-- Opening Marker --

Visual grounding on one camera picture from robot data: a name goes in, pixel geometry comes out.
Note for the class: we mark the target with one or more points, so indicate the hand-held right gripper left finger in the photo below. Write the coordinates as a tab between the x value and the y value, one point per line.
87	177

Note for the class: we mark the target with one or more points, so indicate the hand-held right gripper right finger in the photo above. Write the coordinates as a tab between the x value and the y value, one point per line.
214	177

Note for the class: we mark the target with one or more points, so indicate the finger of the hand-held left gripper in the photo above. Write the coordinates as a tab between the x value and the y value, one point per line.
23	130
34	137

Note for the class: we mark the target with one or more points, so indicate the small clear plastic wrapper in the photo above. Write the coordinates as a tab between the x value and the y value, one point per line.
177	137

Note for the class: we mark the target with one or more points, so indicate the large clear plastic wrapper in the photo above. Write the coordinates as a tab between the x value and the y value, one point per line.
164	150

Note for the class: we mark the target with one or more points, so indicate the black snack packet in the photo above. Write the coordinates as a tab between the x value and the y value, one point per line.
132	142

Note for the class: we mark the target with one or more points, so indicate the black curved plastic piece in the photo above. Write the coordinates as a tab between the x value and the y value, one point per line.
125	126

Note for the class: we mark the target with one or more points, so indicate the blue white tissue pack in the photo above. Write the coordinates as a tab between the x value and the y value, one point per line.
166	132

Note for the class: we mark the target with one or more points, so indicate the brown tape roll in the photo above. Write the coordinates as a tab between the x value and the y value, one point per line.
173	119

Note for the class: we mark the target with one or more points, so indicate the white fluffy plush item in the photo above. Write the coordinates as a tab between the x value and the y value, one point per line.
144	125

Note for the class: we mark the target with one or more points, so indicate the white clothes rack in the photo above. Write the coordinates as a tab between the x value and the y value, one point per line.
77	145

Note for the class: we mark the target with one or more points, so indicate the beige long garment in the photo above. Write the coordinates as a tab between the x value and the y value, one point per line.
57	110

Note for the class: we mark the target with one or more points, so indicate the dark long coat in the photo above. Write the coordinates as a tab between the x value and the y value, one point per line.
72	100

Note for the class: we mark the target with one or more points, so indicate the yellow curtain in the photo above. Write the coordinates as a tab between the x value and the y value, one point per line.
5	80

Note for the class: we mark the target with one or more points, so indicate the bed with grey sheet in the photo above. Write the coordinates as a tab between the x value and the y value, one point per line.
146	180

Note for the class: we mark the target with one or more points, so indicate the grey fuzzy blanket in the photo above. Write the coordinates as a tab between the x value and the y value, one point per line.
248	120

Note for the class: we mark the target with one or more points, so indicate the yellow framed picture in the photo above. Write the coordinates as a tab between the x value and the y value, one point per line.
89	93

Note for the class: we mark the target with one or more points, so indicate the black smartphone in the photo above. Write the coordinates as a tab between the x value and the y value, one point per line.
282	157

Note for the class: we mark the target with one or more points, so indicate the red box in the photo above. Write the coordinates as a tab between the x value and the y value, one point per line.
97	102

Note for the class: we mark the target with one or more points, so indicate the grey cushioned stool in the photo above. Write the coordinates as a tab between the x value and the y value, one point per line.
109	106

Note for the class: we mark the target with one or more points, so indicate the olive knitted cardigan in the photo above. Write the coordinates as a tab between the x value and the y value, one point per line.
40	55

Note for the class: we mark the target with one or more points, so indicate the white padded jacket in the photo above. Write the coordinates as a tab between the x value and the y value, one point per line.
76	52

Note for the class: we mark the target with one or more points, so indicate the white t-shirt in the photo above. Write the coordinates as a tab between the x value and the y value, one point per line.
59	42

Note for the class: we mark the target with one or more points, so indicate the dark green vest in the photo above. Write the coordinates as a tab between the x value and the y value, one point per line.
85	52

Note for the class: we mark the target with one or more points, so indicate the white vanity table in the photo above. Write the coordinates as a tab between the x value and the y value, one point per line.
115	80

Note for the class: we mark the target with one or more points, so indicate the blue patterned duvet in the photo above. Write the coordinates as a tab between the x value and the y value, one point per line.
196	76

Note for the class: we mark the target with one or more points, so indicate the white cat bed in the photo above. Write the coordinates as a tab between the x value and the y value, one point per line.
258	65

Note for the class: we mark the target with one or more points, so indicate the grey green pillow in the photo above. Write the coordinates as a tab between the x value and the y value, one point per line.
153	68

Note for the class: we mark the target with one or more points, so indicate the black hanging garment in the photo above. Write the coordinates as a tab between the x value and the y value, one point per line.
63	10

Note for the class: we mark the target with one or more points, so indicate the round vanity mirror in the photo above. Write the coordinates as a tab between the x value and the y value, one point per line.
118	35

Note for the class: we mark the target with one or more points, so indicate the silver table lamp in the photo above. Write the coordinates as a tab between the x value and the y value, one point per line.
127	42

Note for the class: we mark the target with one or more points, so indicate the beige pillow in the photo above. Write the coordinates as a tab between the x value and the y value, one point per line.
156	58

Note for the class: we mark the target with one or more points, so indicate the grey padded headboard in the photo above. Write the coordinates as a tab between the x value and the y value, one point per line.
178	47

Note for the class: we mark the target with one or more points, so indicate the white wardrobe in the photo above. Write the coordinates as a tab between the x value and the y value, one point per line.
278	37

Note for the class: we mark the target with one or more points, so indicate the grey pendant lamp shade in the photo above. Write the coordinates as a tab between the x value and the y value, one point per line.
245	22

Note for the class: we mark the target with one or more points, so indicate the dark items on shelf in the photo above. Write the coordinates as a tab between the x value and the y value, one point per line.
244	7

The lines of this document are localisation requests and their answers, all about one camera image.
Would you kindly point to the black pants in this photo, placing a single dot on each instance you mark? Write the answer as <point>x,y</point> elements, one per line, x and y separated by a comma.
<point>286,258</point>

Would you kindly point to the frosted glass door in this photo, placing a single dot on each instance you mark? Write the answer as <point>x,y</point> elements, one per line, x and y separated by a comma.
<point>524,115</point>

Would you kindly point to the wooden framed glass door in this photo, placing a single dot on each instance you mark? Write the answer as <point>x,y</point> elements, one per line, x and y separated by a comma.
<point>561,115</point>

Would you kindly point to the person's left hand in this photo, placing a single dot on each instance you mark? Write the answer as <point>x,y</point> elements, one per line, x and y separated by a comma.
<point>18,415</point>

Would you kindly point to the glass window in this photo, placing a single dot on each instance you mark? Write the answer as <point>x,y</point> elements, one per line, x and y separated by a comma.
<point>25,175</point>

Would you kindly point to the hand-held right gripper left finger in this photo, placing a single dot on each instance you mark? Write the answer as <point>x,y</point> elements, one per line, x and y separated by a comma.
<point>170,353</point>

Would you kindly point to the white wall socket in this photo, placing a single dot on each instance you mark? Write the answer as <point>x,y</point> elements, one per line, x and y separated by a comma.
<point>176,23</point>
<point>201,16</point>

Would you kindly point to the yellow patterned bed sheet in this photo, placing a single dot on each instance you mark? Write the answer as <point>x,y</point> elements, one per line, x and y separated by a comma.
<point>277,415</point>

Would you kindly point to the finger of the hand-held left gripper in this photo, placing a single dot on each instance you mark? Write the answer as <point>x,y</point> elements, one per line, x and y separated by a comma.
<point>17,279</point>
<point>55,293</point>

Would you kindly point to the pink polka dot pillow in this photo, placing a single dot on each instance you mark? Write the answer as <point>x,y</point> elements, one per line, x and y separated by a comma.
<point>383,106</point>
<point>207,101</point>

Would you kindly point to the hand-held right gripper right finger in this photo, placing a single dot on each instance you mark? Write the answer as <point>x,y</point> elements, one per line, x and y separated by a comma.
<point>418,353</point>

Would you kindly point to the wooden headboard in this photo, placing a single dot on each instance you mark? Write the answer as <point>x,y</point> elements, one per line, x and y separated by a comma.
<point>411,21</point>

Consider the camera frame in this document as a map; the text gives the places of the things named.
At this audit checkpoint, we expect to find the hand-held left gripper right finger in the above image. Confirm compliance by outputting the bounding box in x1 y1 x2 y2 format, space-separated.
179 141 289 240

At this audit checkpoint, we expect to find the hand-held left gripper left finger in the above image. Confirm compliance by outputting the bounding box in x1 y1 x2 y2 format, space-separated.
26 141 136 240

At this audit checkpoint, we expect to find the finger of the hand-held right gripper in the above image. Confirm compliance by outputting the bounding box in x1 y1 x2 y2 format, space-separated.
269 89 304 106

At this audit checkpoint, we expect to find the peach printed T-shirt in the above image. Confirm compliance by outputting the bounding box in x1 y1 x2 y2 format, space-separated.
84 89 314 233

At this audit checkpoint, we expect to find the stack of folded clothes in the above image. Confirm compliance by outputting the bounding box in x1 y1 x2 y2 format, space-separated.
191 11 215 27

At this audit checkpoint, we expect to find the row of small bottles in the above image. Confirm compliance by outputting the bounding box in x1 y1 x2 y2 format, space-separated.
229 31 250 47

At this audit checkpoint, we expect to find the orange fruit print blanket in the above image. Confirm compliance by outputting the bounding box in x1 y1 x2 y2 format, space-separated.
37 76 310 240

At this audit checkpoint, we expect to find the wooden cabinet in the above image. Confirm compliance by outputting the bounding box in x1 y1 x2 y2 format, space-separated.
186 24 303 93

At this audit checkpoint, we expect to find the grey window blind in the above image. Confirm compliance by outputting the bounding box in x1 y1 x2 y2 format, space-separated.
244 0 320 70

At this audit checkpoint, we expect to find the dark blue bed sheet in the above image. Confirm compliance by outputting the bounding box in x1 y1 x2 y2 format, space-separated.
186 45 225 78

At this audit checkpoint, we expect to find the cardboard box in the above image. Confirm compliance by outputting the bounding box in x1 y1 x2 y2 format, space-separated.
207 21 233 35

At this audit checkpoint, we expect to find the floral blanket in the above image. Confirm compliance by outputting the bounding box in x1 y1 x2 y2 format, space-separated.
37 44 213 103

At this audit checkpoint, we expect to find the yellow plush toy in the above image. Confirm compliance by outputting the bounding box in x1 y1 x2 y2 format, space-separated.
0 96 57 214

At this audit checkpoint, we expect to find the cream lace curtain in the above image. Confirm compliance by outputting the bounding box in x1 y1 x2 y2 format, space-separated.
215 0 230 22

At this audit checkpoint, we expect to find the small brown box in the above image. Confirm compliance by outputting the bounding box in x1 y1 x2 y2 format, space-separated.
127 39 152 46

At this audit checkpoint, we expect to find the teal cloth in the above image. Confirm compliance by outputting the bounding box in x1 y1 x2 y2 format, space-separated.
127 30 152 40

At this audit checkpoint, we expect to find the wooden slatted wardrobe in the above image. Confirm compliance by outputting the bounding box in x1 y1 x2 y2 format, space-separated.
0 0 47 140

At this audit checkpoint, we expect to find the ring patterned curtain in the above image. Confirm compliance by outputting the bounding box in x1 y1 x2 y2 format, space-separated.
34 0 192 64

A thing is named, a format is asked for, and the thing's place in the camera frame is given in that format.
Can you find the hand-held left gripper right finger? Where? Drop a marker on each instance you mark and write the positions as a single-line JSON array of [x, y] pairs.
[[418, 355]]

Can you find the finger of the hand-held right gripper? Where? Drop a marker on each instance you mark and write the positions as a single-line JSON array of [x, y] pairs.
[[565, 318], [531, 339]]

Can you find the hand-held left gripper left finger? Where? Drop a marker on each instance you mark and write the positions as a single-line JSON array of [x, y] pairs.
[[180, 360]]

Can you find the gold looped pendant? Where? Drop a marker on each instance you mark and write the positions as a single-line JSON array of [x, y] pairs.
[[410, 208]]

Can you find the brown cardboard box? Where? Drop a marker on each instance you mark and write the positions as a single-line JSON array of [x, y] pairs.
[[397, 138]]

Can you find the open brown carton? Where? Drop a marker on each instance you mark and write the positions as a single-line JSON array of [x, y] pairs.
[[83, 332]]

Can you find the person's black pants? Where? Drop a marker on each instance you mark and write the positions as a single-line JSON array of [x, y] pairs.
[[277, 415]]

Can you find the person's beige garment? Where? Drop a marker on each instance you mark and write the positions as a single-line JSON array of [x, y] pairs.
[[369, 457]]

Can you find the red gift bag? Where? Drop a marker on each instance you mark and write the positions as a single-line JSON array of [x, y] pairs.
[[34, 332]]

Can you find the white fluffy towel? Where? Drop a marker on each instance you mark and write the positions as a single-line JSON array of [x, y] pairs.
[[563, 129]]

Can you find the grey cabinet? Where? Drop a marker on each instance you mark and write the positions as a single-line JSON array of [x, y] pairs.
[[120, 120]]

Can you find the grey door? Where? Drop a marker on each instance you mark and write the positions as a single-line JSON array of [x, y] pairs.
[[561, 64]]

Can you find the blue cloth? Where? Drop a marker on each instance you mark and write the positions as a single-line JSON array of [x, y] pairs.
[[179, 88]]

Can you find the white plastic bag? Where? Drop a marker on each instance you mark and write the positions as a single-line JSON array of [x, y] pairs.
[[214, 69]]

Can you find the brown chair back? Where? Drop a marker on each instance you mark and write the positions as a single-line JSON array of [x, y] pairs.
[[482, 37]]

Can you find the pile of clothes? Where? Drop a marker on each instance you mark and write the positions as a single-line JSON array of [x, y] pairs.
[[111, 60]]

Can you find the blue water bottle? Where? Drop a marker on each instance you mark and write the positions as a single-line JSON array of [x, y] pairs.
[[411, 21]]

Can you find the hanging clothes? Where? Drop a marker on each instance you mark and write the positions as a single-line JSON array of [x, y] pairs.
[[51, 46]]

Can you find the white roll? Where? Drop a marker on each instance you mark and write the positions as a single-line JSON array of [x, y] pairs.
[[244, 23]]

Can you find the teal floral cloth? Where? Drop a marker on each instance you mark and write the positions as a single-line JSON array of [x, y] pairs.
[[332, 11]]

-- Closing Marker --

§ **Instructions to follow**
Look at the records above. Copy every line where the string "document" occurs.

§ **Answer section**
The lines of this document are localisation requests and their answers, all about one camera image.
Consider the camera frame in this document as a map; the text gives the places of the things named.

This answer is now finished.